Ci sembra quindi assai utile segnalare il lavoro che l'Istituto di ricerca sulla crescita economica sostenibile del Cnr (Ircres-Cnr) conduce, nell'ambito del Progetto ABRESO, un progetto internazionale che mira a
«determinare gli effetti effettivi e percepiti delle transizioni di uso del suolo sulla funzione della cosiddetta “Zona Critica”, nel contesto dell'abbandono del suolo. I cambiamenti gestionali e socio-culturali del paesaggio e del suolo creano infatti transizioni, alterando le proprietà dei bacini idrografici (qualità del suolo e dell'acqua e i relativi servizi ecosistemici) in un modo che le parti interessate potrebbero non comprendere o apprezzare. Tuttavia, i cambiamenti riguardano gli stakeholder, ciò che vogliono preservare o modificare e le loro opinioni sulle strategie di gestione del territorio.

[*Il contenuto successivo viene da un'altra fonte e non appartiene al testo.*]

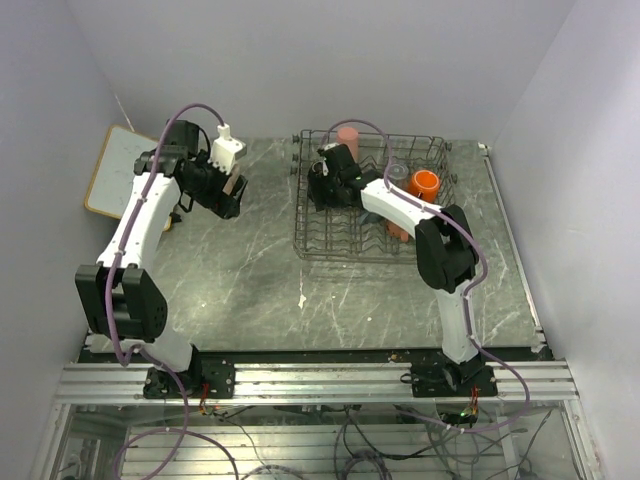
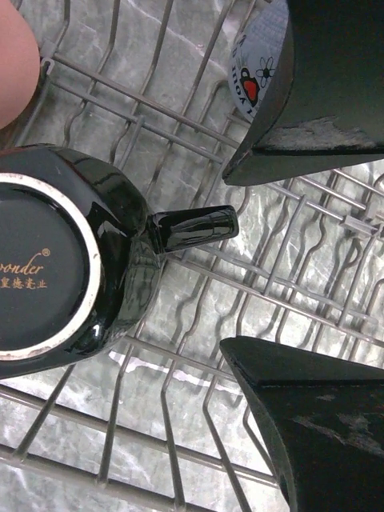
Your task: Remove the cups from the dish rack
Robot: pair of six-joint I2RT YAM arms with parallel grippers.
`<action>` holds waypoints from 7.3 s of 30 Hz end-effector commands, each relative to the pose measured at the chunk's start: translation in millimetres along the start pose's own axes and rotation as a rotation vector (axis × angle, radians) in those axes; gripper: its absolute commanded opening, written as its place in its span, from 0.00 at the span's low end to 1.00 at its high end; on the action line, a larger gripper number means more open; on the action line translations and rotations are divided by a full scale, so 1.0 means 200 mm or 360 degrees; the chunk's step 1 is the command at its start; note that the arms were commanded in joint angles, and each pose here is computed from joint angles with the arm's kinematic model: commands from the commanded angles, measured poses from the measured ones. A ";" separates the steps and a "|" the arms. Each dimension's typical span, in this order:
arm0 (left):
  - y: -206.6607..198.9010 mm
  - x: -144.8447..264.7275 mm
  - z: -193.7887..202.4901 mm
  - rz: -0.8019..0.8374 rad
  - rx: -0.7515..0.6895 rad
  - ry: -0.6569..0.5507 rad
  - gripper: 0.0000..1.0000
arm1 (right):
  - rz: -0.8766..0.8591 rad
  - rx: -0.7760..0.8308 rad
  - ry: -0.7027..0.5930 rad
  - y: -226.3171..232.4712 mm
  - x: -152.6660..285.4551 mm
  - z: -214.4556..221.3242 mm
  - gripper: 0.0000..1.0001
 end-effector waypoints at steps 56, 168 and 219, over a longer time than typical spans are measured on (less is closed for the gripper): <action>-0.22 0.20 0.12 0.0055 -0.0331 -0.0293 0.99 | -0.0237 -0.0218 -0.0326 0.13 0.55 -0.26 0.00; 0.44 -0.62 -0.48 -0.0613 -0.0201 -0.0044 0.81 | 0.0192 -0.0654 -0.0447 -0.44 0.38 -0.50 1.00; 0.00 0.54 0.34 -0.0464 -0.0465 0.0147 0.99 | 0.0106 -0.0256 -0.0819 -0.16 0.44 -0.57 0.33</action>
Point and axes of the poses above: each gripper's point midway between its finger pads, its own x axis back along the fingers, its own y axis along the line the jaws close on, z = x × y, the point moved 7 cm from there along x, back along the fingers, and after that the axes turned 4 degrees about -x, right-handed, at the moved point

Proprio a tal fine il progetto interdisciplinare ABRESO, accanto alle analisi svolte dal punto di vista geologico e biologico, utilizzando dati satellitari e raccolti su siti di studio, ha inteso mettere a disposizione dei cittadini un questionario[1] attraverso il quale misurare comprendere e confrontare le percezioni sull'uso del suolo in cinque Paesi: Francia, Italia, Taiwan, Giappone e Stati Uniti. Attraverso alcune domande: dall'indicazione del luogo dove il cittadino vive e/o lavora – assunto come riferimento – si vogliono conoscere e misurare le percezioni e preferenze per i vari tipi di uso del suolo di questi luoghi, il tutto accompagnato da alcune domande su cosa rappresenti per chi partecipa al questionario la natura, oltre che alcuni dati anagrafici, rigidamente protetti e non divulgabili, utili a comprendere le caratteristiche dei compilatori.
Scopo ultimo è quello di fornire una sorta di “termometro”, che insieme alla concreta misurazione dei cambiamenti in corso, consenta di misurare quanto vi sia, nell'opinione pubblica più vasta, la coscienza di quanto il consumo del suolo giochi in questioni decisive per la propria vita e per la salute dell'ambiente in cui si vive e/o si lavora, ma anche sulle conseguenze economiche e sociali determinate dalla trasformazione dei terreni da prato/pascolo a bosco/foresta e terreno agricolo (e viceversa)».
Ci piacerebbe pensare che molti, tra i nostri lettori, vorranno farsi parte attiva nel diffonderne la conoscenza e nell'aumentare la quantità di cittadini che a tale questionario vorranno rispondere.